[Task to carry out] Whenever "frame" appears in a line of the entries below, that line counts; give the total only.

[Dataset items]
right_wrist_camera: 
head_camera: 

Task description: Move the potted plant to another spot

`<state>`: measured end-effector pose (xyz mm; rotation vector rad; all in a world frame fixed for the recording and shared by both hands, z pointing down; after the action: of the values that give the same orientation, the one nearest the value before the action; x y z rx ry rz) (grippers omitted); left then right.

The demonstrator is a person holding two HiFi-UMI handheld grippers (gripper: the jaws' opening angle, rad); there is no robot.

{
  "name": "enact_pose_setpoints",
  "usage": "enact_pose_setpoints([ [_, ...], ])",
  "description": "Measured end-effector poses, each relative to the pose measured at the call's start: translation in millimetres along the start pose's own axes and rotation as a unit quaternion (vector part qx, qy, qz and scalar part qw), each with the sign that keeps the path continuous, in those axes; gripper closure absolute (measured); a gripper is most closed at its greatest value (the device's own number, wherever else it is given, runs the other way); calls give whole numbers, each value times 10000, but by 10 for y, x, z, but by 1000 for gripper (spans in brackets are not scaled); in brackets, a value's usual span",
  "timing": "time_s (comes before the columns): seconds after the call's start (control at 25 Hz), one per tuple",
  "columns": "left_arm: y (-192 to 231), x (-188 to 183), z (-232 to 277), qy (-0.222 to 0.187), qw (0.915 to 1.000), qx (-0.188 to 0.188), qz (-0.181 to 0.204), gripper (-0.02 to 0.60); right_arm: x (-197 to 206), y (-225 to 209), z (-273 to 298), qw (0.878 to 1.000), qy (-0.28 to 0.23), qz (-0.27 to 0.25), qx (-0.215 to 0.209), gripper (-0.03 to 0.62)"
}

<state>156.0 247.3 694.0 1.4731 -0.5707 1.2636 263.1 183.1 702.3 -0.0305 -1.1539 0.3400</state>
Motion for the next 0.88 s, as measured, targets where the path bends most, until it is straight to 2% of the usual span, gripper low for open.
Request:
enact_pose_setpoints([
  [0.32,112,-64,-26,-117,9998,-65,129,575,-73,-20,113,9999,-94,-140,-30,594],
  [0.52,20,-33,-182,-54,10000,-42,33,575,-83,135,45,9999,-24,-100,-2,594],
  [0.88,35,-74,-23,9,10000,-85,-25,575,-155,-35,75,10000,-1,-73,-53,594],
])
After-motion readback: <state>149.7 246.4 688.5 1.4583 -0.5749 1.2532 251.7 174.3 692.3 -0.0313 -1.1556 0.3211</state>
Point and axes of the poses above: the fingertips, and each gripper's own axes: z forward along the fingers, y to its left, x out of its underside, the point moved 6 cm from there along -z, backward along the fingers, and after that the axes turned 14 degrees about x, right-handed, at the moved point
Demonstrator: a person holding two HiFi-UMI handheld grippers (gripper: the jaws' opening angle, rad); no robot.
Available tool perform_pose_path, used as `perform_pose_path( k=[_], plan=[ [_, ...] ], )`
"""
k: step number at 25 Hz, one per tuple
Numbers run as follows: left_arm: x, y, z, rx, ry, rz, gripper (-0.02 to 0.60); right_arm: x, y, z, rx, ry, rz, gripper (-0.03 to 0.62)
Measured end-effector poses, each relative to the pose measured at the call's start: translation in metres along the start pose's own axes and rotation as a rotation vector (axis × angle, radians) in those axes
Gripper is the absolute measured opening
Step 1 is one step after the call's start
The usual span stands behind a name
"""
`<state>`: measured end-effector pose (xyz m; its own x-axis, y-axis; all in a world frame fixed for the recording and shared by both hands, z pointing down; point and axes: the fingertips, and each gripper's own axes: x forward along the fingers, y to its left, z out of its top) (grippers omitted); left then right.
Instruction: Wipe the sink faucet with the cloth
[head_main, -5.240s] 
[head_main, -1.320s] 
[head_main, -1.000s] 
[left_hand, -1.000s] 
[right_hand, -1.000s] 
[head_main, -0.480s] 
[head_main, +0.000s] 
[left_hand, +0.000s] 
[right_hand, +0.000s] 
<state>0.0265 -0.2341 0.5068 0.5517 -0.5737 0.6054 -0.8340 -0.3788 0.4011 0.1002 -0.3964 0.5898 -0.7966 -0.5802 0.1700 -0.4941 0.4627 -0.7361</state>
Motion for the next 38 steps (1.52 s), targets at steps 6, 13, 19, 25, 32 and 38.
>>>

[Your solution] 2